Libby and Wilson again....
The enemy media are predictably knocking Bush for one of the few really good and powerful things he's done: discrediting Joe Wilson. Unfortunately, because of the Byzantine Rove technique, Bush is left without a decent defense.
I've said this
before, and it's even more relevant today:
End the New Tone, with its hyperclever attempts to please enemies without enraging friends. This is just another example of what happens when you try to make those 5-corner bank shots.
No more stealth, no more New Tone.
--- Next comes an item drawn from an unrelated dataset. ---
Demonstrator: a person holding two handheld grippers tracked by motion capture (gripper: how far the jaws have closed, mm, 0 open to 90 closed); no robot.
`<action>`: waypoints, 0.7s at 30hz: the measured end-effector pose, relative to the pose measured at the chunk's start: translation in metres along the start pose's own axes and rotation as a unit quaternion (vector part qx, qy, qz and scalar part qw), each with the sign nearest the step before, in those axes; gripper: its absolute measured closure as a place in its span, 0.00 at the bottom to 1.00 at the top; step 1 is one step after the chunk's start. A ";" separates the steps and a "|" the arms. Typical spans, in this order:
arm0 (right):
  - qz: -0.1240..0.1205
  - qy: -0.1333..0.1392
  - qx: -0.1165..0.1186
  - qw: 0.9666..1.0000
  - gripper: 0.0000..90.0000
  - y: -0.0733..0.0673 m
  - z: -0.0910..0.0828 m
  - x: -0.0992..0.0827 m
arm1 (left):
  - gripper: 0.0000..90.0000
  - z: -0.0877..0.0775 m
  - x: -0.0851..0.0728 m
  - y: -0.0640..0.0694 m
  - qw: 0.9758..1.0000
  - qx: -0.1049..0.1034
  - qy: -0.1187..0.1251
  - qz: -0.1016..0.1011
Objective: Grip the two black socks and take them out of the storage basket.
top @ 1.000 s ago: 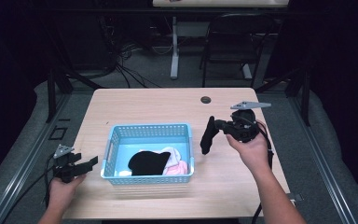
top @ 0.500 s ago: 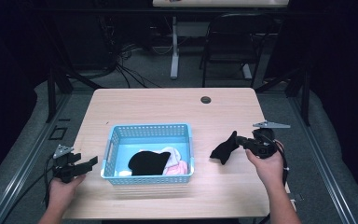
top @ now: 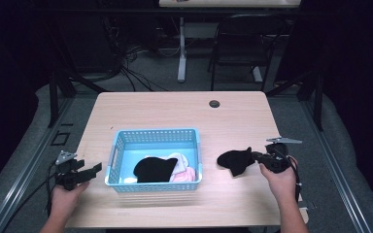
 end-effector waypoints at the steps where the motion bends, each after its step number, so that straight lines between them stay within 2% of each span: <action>1: 0.005 0.002 -0.001 1.000 0.98 0.002 0.001 -0.001 | 0.26 0.000 0.000 0.000 1.000 -0.001 0.002 0.000; 7: 0.017 0.011 -0.009 1.000 0.94 0.008 -0.002 -0.002 | 0.26 -0.002 0.001 0.000 1.000 -0.001 -0.001 0.002; 10: 0.011 0.013 -0.014 1.000 0.89 0.011 -0.003 -0.003 | 0.26 -0.001 0.001 0.000 1.000 0.000 0.003 0.001; 13: 0.015 0.020 -0.013 1.000 0.84 0.010 -0.004 -0.002 | 0.26 -0.002 0.001 0.000 1.000 -0.001 0.002 0.002; 15: 0.012 0.024 -0.020 0.999 0.80 0.010 -0.005 -0.002 | 0.26 -0.002 0.001 0.000 1.000 0.000 0.004 0.002; 21: 0.003 0.031 -0.018 0.999 0.76 0.004 -0.008 0.001 | 0.26 -0.001 0.002 0.000 1.000 -0.001 0.005 0.002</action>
Point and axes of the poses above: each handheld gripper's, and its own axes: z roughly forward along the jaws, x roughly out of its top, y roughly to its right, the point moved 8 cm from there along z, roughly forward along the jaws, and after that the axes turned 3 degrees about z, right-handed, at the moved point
Just tell us what you're doing and why. Friends of America will understand perfectly and will be happy; enemies will also understand perfectly and will be unhappy. What the hell is wrong with that?In this case, the straightforward solution would have been to come out publicly just after Wilson's first article: "I'm declassifying this information to show you how Wilson is attempting to sabotage our war effort. If you in the Democrat media think I don't have the authority to declassify information, you should have criticized Bill Clinton when he declassified massive amounts of data on the following subjects [...] and the following dates [....]. Since you didn't criticize him, your attempt to criticize me will only show yet again that you are Democrat operatives, not journalists. Now here's the declassified information that disproves Wilson's assertions ......"
Because Bush, for whatever incomprehensible reasons, is unwilling or unable to behave like a normal rational leader, he has locked himself into this ridiculous position.